In the gallery at Lyme Academy College of Fine Art in Old Lyme hangs an artwork by Bénédicte Vanderreydt. The photograph depicts a darkened scene in which a roomful of identically-dressed men, their faces painted gray, scrutinize a nude woman. She drips with water and wears chain mail on her shoulders.
Is the woman a victim or a heroine? Is she oppressed by the men who stare at her with varying degress of boredom or arrogance? Or does the chain mail signify power? Is she unafraid, even though she is naked and outnumbered? Her face can't be seen, so one can only guess.
Vanderreydt is one of 19 artists sharing their views on femininity, feminism and female sexuality in "Female\Feminist," an exhibit organized by Lyme Prof. Nancy Gladwell and independent curator Alva Greenberg.
The show arose out of a campus controversy last year. During senior critiques, a student illustrator presented images of and references to women that were considered offensive. "They were exploiting female sexuality," Gladwell said.
A lively discussion on campus gave way to a angrier discussion online. "It got less academic and more, I guess you could say, guttural, involving memes," Gladwell said. "We thought, are we really still doing this in the 21st century?"
That contentious atmosphere was remembered in the aftermath of the presidential election. This inspired Gladwell and Greenberg to create an exhibit of work in which female artists could define themselves, and male artists sympathetic to feminism contribute artwork showing their own visions of womanhood.

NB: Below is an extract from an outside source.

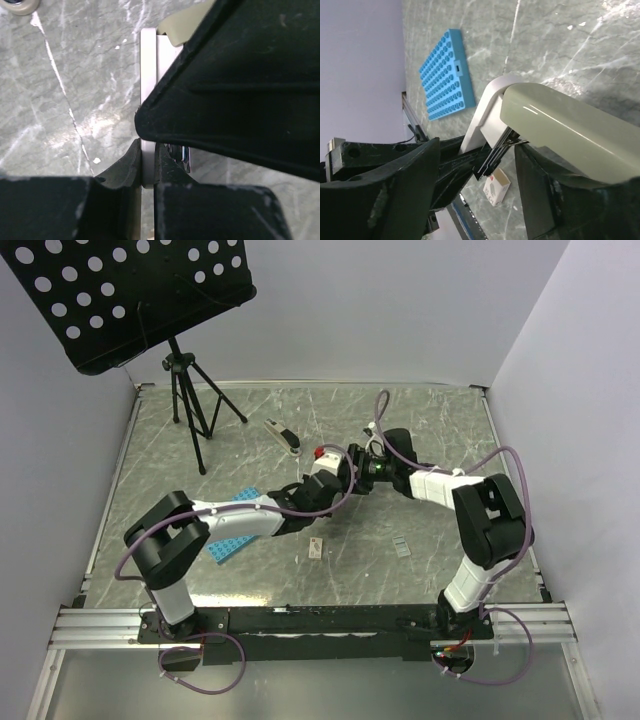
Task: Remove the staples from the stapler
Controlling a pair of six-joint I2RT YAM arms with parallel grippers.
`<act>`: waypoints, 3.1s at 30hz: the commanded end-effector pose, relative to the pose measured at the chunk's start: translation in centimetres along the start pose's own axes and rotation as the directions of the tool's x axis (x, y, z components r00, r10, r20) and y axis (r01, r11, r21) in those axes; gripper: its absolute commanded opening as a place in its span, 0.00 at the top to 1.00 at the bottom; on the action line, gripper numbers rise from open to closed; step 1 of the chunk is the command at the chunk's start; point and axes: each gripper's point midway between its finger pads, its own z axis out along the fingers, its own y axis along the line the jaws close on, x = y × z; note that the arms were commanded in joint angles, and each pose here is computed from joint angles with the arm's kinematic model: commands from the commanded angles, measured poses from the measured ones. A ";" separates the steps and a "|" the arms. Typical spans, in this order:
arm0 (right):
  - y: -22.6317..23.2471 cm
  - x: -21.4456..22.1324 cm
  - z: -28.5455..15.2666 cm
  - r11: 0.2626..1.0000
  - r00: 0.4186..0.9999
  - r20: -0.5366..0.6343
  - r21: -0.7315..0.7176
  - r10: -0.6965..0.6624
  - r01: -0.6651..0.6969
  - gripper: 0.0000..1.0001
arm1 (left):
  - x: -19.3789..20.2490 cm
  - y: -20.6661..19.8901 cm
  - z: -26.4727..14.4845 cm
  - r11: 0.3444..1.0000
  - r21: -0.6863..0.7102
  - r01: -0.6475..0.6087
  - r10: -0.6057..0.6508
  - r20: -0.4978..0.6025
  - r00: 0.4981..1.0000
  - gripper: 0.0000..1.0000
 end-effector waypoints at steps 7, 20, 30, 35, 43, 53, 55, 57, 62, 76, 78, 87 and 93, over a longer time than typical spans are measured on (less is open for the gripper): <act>4.5 -1.8 -2.8 0.995 0.986 0.156 -0.076 -0.049 0.062 0.41 | -5.4 -5.0 -5.2 0.919 0.335 0.206 -0.248 0.089 0.965 0.99; 4.3 -2.0 -6.3 0.996 0.962 0.270 0.090 -0.037 0.013 0.42 | -6.6 -5.8 -8.3 0.829 0.485 0.279 -0.365 0.091 0.926 0.99; 1.1 -2.8 -8.7 0.927 0.953 0.239 0.365 -0.185 0.088 0.43 | -6.2 -5.3 -10.8 0.798 0.582 0.157 -0.295 0.150 0.943 0.99; 1.7 -2.4 -8.4 0.932 0.952 0.210 0.331 -0.223 0.145 0.42 | -5.2 -5.2 -10.1 0.803 0.574 0.161 -0.268 0.106 0.957 0.99; 4.0 -0.6 -9.0 0.971 0.962 0.246 0.232 -0.121 0.063 0.30 | -6.3 -5.0 -8.9 0.800 0.538 0.267 -0.355 0.066 0.932 0.99; 4.5 1.2 -6.3 0.967 0.970 0.242 0.251 -0.028 -0.034 0.31 | -7.0 -4.7 -8.7 0.784 0.522 0.337 -0.430 0.064 0.901 0.99; 4.8 1.4 -5.6 0.966 0.969 0.245 0.255 -0.028 -0.036 0.33 | -7.2 -4.4 -8.9 0.780 0.517 0.353 -0.449 0.070 0.891 0.99; 5.4 1.5 -5.1 0.963 0.969 0.246 0.266 -0.024 -0.044 0.34 | -7.4 -4.2 -9.2 0.770 0.519 0.371 -0.472 0.073 0.879 0.99; 6.4 1.8 -4.6 0.966 0.965 0.262 0.249 -0.004 -0.064 0.45 | -7.7 -3.7 -10.0 0.754 0.529 0.390 -0.506 0.088 0.858 0.99; 8.3 1.2 -4.0 0.984 0.954 0.301 0.169 0.010 -0.063 0.62 | -8.1 -4.2 -11.3 0.710 0.595 0.376 -0.525 0.093 0.846 0.99; 9.0 1.1 -4.0 0.988 0.951 0.310 0.146 0.009 -0.057 0.77 | -8.0 -4.3 -11.1 0.707 0.591 0.387 -0.529 0.081 0.845 0.99; 10.0 -0.3 -4.9 0.990 0.931 0.365 0.142 -0.029 -0.025 1.00 | -7.5 -4.3 -10.8 0.715 0.565 0.411 -0.525 0.046 0.850 0.74; 9.6 -1.6 -5.5 0.979 0.917 0.390 0.202 -0.082 0.002 1.00 | -7.7 -4.7 -11.8 0.713 0.605 0.355 -0.486 0.062 0.872 0.34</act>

The curators included artists of diverse racial and gender identities. "Feminism in its early stages — the first movement, the second movement — was predominantly white, heterosexual, middle- and upper-class women," Greenberg said. Gladwell added "I think we're entering a third wave. Feminism is anti-oppression of many people."
Feminism, as seen in the exhibit, also re-examines what it is to be a woman. Lissa Rivera's photographic model wears beautiful dresses, posing uncomfortably, arms clasped together. On close examination, one sees the model is a man.

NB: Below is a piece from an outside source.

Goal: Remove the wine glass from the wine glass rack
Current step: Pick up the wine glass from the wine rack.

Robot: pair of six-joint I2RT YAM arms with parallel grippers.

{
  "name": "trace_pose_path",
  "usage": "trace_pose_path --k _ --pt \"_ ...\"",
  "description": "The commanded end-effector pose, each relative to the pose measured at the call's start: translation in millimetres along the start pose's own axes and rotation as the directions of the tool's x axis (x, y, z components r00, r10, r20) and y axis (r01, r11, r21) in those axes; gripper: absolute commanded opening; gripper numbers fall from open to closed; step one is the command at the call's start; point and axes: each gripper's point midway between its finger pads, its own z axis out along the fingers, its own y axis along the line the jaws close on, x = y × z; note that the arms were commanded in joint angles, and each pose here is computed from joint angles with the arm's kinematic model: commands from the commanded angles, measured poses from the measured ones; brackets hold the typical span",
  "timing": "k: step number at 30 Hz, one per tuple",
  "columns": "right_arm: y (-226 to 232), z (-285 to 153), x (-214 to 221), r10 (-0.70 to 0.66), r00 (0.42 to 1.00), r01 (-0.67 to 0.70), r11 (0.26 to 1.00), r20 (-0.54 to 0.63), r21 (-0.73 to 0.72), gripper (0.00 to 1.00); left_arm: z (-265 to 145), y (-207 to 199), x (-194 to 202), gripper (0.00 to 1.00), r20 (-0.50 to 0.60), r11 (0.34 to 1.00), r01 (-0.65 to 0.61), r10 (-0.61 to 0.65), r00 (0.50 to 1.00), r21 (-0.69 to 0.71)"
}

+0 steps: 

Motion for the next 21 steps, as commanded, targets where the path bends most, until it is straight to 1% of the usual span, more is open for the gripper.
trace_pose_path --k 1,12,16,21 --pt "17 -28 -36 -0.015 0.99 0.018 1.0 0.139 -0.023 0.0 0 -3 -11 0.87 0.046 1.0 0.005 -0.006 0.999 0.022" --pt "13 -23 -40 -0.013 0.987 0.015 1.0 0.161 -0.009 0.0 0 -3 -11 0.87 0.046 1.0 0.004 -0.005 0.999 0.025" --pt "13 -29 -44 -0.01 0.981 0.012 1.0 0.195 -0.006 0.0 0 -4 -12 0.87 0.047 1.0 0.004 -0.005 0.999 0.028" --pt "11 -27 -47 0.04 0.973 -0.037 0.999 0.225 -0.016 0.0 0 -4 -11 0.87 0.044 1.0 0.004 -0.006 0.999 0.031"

Hank Willis Thomas' photograph shows a beautiful woman in a spaceman's helmet, looming over the lunar surface and surrounded by beauty products. The title, "One Tiny Little Step," indicates that no matter what great feats are accomplished by a woman, society still expects her to look beautiful.

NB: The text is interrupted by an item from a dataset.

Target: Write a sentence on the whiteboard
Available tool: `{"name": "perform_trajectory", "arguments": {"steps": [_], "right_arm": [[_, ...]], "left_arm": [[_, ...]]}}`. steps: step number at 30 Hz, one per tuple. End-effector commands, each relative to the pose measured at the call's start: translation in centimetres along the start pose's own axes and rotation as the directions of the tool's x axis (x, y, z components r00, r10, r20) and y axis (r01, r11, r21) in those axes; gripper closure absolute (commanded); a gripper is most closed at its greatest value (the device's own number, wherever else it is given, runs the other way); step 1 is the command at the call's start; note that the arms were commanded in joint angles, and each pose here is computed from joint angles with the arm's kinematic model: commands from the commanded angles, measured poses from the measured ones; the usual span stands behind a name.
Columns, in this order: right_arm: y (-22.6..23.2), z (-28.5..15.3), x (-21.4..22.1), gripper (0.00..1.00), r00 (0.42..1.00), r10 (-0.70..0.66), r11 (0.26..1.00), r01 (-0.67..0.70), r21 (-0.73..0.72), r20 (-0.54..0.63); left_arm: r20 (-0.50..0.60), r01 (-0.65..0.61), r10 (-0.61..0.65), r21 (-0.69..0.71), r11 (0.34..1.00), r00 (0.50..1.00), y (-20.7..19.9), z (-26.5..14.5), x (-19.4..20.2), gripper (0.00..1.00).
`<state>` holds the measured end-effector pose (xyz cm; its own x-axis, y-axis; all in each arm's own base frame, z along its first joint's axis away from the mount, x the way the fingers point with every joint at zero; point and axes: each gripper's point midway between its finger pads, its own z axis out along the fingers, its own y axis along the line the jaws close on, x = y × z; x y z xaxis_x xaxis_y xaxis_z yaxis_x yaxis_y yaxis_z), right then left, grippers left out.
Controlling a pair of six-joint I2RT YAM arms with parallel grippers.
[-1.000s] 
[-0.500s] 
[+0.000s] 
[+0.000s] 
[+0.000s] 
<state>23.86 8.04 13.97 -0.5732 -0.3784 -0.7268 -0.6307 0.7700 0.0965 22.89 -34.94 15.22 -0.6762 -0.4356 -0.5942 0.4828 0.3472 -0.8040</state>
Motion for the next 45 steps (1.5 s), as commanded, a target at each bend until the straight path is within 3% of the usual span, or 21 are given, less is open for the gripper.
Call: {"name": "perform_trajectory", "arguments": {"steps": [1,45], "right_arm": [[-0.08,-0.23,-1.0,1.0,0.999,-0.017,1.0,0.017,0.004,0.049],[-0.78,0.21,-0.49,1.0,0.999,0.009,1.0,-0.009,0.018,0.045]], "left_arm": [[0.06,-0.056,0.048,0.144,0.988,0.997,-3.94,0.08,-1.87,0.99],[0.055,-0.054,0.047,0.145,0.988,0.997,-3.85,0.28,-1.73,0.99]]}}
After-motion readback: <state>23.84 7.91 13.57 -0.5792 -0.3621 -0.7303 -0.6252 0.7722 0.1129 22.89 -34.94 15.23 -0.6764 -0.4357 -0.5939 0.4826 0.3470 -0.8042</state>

Judy Cotton throws off that expectation with her painting "Jill Ker Conway After Rafael's St. Michael," which depicts Smith College's first female president dressed as a knight in armor, sword raised, shield in hand, wings on her back, ready to do battle.
Siona Benjamin, who grew up Jewish in India, borrows from traditional Indian folklore to depict a female winged sprite, defying gravity and facing off against animals and the elements.
Some artworks use humor to depict the female experience. Dotty Attie's "Contortion" plays on that old "mom" saying "if you keep doing that, you'll get stuck that way." Ella Tulin's sculpture "Rodica" has three parts: a petite head, arms and torso and two chunky legs. "This is every woman's view of her thighs," Greenberg said. Joyce Kozloff changes the names of Parisian streets named after men, giving them names of notable women. Robert Kushner's piece isn't intentionally funny but its inclusion is ironic. Kushner paints floral subjects, traditionally seen as women's artwork.
Marilyn Minter's video "Smash" is particularly fascinating. It depicts a woman's feet in spike-heeled, jeweled shoes, splashing through filthy puddles and smashing through a glass wall.
"FEMALE\FEMINIST 2017" is at Lyme Academy College of Fine Arts, 84 Lyme St. in Old Lyme, until Nov. 4. A panel discussion will be held Oct. 12 at 5 p.m. moderated by Patricia Hickson, curator of contemporary art at Wadsworth Atheneum in Hartford. lymeacademy.edu.